* _AIM OF THE TASK_: Each line below needs to be printed again exactly.

* _SOURCE DATA_:
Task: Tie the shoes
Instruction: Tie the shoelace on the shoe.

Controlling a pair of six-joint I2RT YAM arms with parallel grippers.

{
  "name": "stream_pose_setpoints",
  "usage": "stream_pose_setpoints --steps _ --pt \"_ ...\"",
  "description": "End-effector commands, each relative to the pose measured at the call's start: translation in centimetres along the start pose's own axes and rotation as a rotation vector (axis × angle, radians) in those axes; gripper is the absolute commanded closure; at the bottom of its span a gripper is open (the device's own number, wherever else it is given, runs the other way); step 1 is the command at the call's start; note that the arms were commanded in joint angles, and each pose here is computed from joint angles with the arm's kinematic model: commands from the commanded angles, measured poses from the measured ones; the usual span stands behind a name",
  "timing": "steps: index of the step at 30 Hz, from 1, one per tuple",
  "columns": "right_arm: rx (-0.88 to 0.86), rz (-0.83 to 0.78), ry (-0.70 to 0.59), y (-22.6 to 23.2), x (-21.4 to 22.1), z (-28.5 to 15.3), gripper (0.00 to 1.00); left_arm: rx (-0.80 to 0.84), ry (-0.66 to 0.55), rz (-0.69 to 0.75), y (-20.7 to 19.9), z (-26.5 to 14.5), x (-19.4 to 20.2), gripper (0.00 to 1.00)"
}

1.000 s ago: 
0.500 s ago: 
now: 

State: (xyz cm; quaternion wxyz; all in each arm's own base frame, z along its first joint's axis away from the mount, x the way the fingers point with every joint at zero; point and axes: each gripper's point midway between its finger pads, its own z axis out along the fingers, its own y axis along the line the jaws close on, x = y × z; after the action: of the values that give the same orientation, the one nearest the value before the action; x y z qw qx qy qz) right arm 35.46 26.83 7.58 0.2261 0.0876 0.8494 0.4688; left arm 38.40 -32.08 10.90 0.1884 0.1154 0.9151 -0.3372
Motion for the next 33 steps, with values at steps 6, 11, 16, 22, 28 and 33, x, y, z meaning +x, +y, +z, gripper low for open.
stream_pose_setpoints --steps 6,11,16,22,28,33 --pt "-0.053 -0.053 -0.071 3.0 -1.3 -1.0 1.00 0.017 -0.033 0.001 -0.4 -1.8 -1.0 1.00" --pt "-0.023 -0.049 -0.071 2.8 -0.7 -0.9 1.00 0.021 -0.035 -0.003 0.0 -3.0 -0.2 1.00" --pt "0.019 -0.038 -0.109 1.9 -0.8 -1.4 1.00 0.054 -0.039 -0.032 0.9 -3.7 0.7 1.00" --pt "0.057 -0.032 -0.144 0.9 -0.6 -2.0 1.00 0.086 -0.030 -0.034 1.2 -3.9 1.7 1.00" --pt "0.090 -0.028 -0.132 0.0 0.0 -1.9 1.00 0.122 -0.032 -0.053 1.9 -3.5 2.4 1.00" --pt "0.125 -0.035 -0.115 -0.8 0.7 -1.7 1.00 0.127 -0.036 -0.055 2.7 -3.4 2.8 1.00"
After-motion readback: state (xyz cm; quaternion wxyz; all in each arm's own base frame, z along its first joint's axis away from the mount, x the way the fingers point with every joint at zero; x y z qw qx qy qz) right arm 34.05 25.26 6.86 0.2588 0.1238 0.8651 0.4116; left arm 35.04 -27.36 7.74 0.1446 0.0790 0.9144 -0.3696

* _FINISHED EXERCISE_:
Task: Tie the shoes
Instruction: Tie the shoelace on the shoe.

Controlling a pair of six-joint I2RT YAM arms with parallel grippers.

{
  "name": "stream_pose_setpoints",
  "usage": "stream_pose_setpoints --steps _ --pt \"_ ...\"",
  "description": "End-effector commands, each relative to the pose measured at the call's start: translation in centimetres along the start pose's own axes and rotation as a rotation vector (axis × angle, radians) in those axes; gripper is the absolute commanded closure; at the bottom of its span a gripper is open (the device's own number, wherever else it is given, runs the other way); step 1 is the command at the call's start; note that the arms were commanded in joint angles, and each pose here is computed from joint angles with the arm's kinematic model: commands from the commanded angles, measured poses from the measured ones; the usual span stands behind a name",
  "timing": "steps: index of the step at 30 Hz, from 1, one per tuple",
  "columns": "right_arm: rx (-0.88 to 0.86), rz (-0.83 to 0.78), ry (-0.70 to 0.59), y (-22.6 to 23.2), x (-21.4 to 22.1), z (-28.5 to 15.3), gripper (0.00 to 1.00); left_arm: rx (-0.80 to 0.84), ry (-0.66 to 0.55), rz (-0.69 to 0.75), y (-20.7 to 19.9), z (-26.5 to 14.5), x (-19.4 to 20.2), gripper (0.00 to 1.00)"
}

1.000 s ago: 
0.500 s ago: 
now: 

State: (xyz cm; quaternion wxyz; all in each arm's own base frame, z along its first joint's axis away from the mount, x the way the fingers point with every joint at zero; point and axes: each gripper's point midway between its finger pads, its own z axis out along the fingers, its own y axis along the line the jaws close on, x = y × z; after the action: of the values that give the same orientation, the one nearest the value before the action; x y z qw qx qy qz) right arm 35.46 26.83 7.58 0.2261 0.0876 0.8494 0.4688; left arm 38.40 -32.08 10.90 0.1884 0.1154 0.9151 -0.3372
Motion for the next 33 steps, with values at steps 6, 11, 16, 22, 28 and 33, x, y, z meaning +x, +y, +z, gripper low for open.
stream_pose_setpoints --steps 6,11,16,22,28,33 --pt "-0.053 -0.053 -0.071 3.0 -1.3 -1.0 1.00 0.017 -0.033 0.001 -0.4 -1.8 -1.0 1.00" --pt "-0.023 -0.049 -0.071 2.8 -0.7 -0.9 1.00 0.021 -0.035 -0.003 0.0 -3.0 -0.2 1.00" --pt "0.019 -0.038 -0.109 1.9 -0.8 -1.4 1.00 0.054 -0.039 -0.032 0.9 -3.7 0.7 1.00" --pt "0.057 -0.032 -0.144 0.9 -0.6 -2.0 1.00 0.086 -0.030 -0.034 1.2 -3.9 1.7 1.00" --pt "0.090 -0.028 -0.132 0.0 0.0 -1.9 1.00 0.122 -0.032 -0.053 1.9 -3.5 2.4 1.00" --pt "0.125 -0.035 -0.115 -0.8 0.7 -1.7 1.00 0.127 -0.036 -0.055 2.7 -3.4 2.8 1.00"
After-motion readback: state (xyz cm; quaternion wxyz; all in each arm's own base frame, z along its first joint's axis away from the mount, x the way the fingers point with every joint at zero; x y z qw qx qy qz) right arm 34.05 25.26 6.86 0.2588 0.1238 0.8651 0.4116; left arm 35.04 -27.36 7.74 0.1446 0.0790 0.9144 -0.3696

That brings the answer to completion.